Aqui em Portugal dá-me a sensação que, como um todo – não estou a apontar o dedo a ninguém – falta ainda essa cultura de reconhecer que a paz é um bem fundamental, a segurança é um bem essencial. Penso, mas isto não tem rigor científico praticamente nenhum, que ao contrário dos cidadãos da Itália, da Bélgica, da França, da Espanha, onde até há bem pouco tempo tínhamos pessoas que viveram na própria carne a presença da guerra no seu solo pátrio, nós aqui, graças a Deus, neste cantinho a terra e do céu, há quanto séculos é que fomos poupados e um conflito?

Não olhemos como coisa adquirida a paz e a segurança; é um projeto que todos os dias é necessário renovar e conquistar. Quem está na linha da frente para essa conquista e para essa renovação são das Forças Armadas e as forças de segurança. Portanto, olhemos com interesse, com gratidão, com reconhecimento o facto de sermos um país de paz e de segurança.

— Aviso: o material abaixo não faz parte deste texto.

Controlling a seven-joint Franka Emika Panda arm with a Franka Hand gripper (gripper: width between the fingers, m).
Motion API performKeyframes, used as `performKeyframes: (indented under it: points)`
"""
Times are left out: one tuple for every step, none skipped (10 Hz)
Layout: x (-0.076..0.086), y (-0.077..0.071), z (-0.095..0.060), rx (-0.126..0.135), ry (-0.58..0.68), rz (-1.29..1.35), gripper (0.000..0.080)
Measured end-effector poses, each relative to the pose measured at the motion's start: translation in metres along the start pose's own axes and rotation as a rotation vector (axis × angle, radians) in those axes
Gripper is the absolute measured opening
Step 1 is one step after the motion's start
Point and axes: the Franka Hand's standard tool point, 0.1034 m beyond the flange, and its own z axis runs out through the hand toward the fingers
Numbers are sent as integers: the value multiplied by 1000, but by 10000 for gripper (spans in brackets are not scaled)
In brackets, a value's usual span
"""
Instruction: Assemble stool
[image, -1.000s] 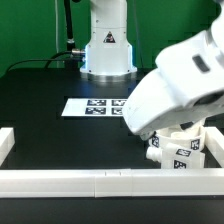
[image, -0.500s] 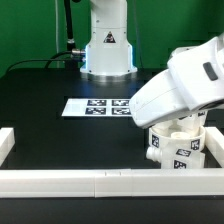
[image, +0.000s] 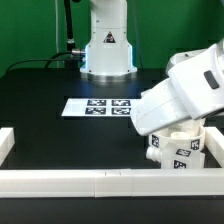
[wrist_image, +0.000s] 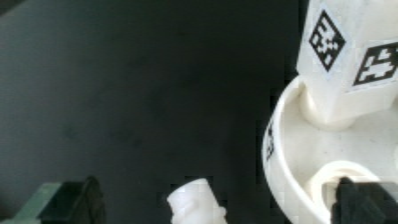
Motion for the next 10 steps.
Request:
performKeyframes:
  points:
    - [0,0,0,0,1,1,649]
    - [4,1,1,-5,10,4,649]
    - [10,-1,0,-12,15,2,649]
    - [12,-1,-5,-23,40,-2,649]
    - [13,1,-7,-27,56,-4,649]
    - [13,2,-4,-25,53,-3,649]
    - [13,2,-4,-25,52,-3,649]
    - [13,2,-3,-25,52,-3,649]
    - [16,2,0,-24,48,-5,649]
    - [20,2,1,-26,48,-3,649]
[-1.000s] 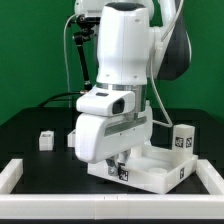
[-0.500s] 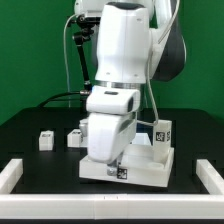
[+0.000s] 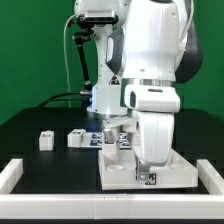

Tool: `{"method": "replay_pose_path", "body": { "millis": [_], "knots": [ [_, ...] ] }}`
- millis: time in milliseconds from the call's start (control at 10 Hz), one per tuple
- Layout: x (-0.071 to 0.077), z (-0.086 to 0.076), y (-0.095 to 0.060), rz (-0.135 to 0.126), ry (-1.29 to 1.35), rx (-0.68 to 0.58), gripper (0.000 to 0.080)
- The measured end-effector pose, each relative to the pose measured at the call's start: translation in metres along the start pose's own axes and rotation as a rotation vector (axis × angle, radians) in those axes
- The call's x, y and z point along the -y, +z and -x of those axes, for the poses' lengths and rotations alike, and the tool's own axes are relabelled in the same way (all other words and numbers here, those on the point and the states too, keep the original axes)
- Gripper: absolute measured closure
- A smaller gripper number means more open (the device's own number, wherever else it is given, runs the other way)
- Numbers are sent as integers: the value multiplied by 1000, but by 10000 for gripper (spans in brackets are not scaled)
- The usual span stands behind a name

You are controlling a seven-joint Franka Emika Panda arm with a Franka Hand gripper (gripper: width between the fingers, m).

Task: Assemble square table

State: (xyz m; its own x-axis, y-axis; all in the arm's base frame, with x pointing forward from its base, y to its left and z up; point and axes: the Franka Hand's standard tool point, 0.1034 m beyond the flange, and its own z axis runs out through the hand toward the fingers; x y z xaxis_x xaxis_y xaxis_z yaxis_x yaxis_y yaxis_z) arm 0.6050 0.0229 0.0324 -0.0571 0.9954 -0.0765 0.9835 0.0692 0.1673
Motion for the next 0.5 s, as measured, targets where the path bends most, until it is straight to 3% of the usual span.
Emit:
{"method": "replay_pose_path", "body": {
  "millis": [200, 500],
  "knots": [
    [-1, -1, 0, -1, 16, 0, 736],
    [-26, -23, -1, 4, 99, -6, 736]
  ]
}}
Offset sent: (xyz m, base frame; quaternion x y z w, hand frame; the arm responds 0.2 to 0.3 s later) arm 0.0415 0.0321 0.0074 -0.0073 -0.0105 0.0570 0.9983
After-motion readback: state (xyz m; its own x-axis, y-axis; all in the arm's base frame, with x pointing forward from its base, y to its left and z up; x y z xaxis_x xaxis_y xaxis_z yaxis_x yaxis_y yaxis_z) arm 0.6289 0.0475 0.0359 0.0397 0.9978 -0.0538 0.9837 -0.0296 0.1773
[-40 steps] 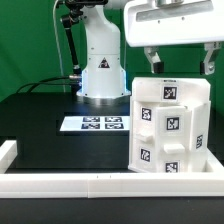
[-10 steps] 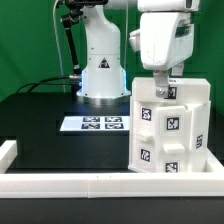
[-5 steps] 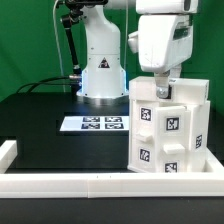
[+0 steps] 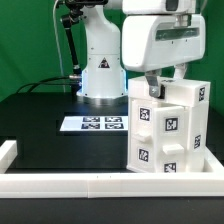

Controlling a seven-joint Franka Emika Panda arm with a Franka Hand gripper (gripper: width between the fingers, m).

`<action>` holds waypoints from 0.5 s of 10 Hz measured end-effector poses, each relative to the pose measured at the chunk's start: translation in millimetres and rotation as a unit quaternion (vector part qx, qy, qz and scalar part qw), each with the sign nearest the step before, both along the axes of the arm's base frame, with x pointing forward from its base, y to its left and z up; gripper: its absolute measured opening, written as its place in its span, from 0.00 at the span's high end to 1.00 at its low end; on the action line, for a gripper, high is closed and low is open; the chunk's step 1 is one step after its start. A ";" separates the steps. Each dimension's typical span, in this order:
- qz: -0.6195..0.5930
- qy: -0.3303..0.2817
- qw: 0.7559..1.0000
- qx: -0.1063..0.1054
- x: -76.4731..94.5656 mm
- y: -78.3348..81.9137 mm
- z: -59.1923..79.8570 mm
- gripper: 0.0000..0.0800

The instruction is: Assemble cabinet

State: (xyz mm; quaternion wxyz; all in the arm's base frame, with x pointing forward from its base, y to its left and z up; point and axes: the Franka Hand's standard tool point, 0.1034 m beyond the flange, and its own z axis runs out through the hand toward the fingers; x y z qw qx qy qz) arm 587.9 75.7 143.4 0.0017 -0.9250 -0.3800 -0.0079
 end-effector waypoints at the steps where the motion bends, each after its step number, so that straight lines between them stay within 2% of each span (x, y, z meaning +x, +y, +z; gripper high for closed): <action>1: -0.043 0.001 0.999 0.002 -0.3 0.2 -0.1 0.32; 4: -0.171 0.003 0.985 0.007 -1.7 4.8 0.0 0.32; 5: -0.226 0.004 0.974 0.008 -2.5 6.3 -0.1 0.32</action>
Offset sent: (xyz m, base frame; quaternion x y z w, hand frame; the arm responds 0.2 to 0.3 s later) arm -0.0051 0.0006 -0.0001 0.0018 0.0144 0.1923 0.9812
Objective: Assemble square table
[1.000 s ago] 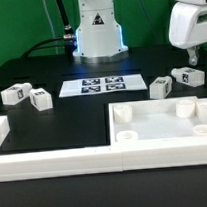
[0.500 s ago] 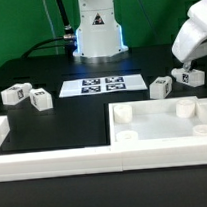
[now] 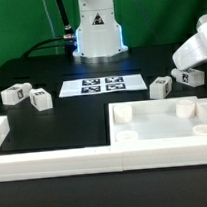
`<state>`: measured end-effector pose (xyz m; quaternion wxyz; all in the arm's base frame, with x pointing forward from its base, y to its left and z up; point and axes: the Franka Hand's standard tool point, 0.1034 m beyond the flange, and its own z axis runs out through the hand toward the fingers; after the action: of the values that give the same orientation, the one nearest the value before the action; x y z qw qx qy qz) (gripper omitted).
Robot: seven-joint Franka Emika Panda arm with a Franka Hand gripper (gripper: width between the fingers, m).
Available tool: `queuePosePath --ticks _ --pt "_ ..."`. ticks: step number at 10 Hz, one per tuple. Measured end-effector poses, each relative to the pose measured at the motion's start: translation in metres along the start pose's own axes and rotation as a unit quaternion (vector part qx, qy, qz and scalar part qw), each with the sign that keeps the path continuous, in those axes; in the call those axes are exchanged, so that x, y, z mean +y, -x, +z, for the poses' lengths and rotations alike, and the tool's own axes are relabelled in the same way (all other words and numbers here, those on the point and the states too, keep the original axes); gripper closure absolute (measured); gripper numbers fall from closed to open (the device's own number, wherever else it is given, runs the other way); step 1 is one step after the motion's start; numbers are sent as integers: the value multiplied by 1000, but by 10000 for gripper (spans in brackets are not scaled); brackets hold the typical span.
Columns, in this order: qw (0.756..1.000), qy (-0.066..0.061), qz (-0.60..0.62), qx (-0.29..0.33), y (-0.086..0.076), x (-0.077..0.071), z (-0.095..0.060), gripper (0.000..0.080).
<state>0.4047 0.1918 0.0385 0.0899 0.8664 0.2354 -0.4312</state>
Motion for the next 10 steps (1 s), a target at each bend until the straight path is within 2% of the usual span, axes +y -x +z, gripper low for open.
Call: queuePosePath --ticks 2,4,6,9,10 --pt "1000 0 0 -1 0 0 1 150" --pt "1000 -2 2 -14 -7 -3 18 150" --pt "1000 -2 -2 -11 -14 -5 26 150" --pt "1000 -3 -1 -11 -14 -3 27 160" --pt "1000 -3 -1 -11 -14 -3 27 321"
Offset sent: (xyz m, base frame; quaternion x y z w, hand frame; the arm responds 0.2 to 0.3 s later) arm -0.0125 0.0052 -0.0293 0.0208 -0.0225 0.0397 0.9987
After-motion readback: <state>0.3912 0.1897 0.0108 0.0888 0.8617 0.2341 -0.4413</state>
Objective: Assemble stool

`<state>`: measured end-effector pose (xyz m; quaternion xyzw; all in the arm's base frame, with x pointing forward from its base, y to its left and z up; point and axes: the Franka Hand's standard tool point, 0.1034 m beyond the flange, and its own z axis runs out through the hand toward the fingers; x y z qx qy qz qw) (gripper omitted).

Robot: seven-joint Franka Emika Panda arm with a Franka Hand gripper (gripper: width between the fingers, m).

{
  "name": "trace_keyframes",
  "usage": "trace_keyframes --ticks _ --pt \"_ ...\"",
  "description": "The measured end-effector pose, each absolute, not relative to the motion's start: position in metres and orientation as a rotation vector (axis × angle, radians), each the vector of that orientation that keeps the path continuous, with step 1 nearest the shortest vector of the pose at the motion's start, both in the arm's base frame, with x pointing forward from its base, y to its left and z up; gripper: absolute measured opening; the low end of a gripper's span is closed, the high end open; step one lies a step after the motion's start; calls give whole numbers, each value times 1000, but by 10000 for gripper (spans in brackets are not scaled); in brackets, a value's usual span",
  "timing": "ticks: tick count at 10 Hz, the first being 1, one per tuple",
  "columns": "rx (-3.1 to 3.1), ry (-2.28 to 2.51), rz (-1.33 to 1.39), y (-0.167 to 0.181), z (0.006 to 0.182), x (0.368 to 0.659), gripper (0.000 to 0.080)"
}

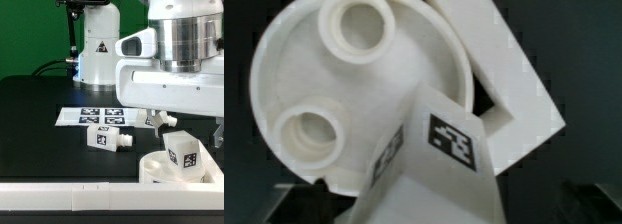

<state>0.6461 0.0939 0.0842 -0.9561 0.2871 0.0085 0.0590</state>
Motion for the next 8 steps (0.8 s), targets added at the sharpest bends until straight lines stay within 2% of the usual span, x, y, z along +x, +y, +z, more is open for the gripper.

E o que é que a Igreja portuguesa precisa em 2021?

O que a Igreja portuguesa precisa em 2021 é aquilo que foi necessário na Igreja do primeiro século. Quando Jesus subiu ao céu e nos deu o dom do seu Espírito, o que fez a Igreja, qual foi o primeiro gesto? Escancarar as portas daquele Cenáculo, ir pelas estradas do mundo à procura de todo o ser humano para lhe dar esta notícia de que Deus nos ama infinitamente e loucamente.

A Igreja de Portugal e de todo o mundo necessita uma vez mais que as portas e as janelas e os muros dos nossos Cenáculos, onde por vezes estamos a fazer coisas interessantes e importantes, sejam derrubadas.

Escancarar – uso aqui a palavra que S. João Paulo II usou – escancarar as portas dos nossos cenáculos para ir pelas estradas do mundo ao encontro de todo o homem e de toda a mulher que é periferia. Levar-lhes o anúncio, fazer do mundo o laboratório e esperança, ser sal do mundo, ser a luz que ilumina os corações e as almas de todo o homem e de toda a mulher.